Not sure if you are speaking of Essrahaddon or Arcadius. Essrahaddon only had one student (Arista), Arcadius had other students but he wasn't really a practioner of "The Art" he was a faquin...could do a few minor things through manual means but never learned how to harness the power of 'true magic.'



ThinkerX said:


> Also find myself wondering about the spread of humanity and the scale of the world; the maps appear to cover an area maybe a thousand miles across, if that, and humanity occupies only a portion of that area.  That leaves a *lot* of completely unknown territory out there.



Yes it does ;-p



ThinkerX said:


> Main critique was that things were a bit...overly limited, I guess you could say, in that the one main character was also the 'rightful heir' and the possible rivals all had 'issues' of one sort or another that took them out of the running.  Or to put it another way, something happened, the list of people who had the skill and the ability to do it was always pretty small, and always somebody who'd already figured somehow into the lives of the main characters.    I might not be putting that correctly.



I'm not  sure I understand your statement fully. As I don't want to get too "spoilerish" here feel free to write me at michael (dot) sullivan (dot) dc (at) gmail.com and we can discuss it more.


----------



## Steerpike

MichaelSullivan said:


> I hear that comment often. Interestingly enough I never read any of those books...and can't now as I'm afraid it would influence me. Someday I certainly need to check them out.

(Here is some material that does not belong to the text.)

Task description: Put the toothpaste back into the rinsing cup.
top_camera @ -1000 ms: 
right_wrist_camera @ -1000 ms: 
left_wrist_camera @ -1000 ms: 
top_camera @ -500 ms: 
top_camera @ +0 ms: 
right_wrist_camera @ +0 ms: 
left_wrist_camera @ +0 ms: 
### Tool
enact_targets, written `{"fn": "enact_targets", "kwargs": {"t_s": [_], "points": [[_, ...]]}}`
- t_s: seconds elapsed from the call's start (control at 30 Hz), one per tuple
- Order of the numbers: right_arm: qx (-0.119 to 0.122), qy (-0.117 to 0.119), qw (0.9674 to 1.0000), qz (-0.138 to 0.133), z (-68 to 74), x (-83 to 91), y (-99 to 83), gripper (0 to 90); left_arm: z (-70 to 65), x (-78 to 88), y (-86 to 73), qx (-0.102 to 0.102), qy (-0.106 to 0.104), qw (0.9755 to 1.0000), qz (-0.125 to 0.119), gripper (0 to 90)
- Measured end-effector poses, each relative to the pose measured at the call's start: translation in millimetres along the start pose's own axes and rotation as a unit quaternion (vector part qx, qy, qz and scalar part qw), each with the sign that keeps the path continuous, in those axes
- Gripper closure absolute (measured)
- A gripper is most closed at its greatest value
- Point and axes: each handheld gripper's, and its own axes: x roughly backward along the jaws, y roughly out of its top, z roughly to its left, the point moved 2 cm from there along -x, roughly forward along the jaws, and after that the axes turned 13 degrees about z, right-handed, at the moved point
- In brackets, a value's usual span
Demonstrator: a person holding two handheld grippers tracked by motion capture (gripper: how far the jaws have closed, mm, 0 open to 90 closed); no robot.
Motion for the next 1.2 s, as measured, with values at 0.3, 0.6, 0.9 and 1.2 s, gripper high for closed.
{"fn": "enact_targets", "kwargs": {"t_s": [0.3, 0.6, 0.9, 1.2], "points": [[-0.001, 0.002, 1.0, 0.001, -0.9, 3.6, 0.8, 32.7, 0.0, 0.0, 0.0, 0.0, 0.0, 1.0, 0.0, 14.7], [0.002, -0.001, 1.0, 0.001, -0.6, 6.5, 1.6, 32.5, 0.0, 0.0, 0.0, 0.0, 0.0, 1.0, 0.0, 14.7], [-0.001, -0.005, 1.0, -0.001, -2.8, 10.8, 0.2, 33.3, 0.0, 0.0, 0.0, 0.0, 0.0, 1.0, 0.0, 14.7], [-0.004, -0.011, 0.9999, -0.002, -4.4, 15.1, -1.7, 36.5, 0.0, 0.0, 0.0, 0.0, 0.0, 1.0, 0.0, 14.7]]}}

I had a similar thought, but I think it is more to do with the warrior/thief pairing than anything else. Your style is not like Leiber's, and Hadrian isn't anything like Fafhrd other than being a warrior. I can see a little more resemblance between Royce and the Gray Mouser, but once you get past the thief-like aspects of the characters, they diverge as well. And your stories are quite different from those of Leiber as well. So while I think it is a natural association for people to make if they've read Leiber's work and then bought your book, I felt that there wasn't much similarity beyond the combination of the two archetypes in the protagonists.


----------



## Steerpike

MichaelSullivan said:


> Nice - I'm always amazed at what takes me years to write can be consumed by people so quickly - some in just a few days. Alas a writers we'll never be able to keep up with our readers.



This is quite true. You'll be dismayed to learn that I finished the book over the weekend (but pleased to hear I am going to buy the next one this week).

I don't usually go through books quite that fast, though I do read quickly. I wasn't feeling well this weekend so I was just laying around for extended periods of time. The book was good company.

PS: Nothing better happen to Arista! (no, don't tell me!)


----------



## ThinkerX

I think I can do this without getting spoilerish...maybe...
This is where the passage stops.